What number of lines in the entries hold the string "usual"? Answer with it alone.

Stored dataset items
-- -- --

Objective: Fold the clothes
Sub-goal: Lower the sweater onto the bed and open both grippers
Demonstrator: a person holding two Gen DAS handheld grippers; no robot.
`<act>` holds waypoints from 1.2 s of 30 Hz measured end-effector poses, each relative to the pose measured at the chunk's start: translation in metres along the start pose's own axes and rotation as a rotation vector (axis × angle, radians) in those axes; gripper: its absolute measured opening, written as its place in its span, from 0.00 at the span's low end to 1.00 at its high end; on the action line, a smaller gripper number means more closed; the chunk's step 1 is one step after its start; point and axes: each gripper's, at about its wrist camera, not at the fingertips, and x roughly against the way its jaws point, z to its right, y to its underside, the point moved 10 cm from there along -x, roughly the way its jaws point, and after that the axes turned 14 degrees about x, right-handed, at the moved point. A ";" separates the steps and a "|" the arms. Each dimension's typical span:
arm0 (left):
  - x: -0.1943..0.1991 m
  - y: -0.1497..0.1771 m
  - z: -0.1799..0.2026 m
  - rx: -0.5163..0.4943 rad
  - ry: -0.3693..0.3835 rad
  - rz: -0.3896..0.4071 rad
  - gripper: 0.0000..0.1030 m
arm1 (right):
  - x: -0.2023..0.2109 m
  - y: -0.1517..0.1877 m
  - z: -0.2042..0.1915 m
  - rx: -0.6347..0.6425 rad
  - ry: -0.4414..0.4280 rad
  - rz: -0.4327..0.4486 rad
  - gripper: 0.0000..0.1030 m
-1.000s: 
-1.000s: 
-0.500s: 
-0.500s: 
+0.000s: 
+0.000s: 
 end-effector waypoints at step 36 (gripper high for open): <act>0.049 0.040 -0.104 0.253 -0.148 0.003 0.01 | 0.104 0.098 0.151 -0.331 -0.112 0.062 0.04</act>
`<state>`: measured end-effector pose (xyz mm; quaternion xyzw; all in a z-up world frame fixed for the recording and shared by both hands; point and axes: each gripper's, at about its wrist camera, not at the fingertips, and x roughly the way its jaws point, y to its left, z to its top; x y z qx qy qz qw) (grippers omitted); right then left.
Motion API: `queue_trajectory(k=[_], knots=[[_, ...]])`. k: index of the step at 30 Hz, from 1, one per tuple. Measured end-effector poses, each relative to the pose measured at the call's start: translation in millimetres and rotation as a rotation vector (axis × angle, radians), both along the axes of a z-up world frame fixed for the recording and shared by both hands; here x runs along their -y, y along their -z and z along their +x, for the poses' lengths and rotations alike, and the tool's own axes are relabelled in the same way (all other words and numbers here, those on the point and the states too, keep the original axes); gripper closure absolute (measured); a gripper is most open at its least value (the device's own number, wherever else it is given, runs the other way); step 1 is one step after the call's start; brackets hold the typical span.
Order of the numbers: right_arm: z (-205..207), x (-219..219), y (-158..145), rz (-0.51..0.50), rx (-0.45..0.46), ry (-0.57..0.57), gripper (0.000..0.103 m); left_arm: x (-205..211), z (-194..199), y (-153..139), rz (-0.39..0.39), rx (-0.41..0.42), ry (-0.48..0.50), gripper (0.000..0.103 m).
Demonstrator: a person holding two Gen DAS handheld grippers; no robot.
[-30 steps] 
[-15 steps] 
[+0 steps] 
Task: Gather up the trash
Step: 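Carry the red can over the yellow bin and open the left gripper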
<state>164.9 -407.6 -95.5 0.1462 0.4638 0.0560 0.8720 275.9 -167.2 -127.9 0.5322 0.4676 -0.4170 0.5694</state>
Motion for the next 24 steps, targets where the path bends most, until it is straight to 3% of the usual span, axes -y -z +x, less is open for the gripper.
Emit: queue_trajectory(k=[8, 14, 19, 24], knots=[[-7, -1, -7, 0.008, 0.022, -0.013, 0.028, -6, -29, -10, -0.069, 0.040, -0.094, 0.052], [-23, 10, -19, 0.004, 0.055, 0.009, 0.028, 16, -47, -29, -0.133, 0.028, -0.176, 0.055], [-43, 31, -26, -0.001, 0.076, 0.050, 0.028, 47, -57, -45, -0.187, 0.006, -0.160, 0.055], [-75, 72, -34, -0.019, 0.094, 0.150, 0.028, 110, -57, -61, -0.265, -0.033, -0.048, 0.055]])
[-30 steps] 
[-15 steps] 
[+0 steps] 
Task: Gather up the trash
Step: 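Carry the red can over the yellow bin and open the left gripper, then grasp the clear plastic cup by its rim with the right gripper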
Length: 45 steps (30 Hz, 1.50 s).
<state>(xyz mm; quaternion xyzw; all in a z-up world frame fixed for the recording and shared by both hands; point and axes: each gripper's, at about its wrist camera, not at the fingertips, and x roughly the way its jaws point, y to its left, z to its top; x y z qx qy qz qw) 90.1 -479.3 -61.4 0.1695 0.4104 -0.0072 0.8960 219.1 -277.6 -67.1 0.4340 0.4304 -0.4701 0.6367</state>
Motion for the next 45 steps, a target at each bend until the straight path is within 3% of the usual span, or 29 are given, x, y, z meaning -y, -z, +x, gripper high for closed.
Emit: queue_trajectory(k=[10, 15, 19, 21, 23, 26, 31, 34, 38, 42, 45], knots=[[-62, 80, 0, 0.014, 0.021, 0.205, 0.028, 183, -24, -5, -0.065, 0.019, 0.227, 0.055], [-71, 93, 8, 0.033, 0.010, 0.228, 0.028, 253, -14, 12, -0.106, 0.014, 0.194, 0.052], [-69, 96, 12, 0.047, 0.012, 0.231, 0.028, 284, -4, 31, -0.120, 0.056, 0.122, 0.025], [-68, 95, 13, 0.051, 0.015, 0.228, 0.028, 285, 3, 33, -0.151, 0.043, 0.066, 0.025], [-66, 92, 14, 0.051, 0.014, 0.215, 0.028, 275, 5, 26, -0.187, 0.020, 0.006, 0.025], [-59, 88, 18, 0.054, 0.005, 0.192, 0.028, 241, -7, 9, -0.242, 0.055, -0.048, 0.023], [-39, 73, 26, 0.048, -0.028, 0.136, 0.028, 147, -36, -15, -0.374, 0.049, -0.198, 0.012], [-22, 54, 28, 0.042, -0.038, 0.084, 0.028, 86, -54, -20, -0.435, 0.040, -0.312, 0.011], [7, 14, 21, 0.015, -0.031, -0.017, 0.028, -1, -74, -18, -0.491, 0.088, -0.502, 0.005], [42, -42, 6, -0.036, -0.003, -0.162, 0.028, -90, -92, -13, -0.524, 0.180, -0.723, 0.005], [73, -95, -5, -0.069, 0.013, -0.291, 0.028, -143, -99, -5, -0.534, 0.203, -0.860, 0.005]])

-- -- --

* Finished exercise
2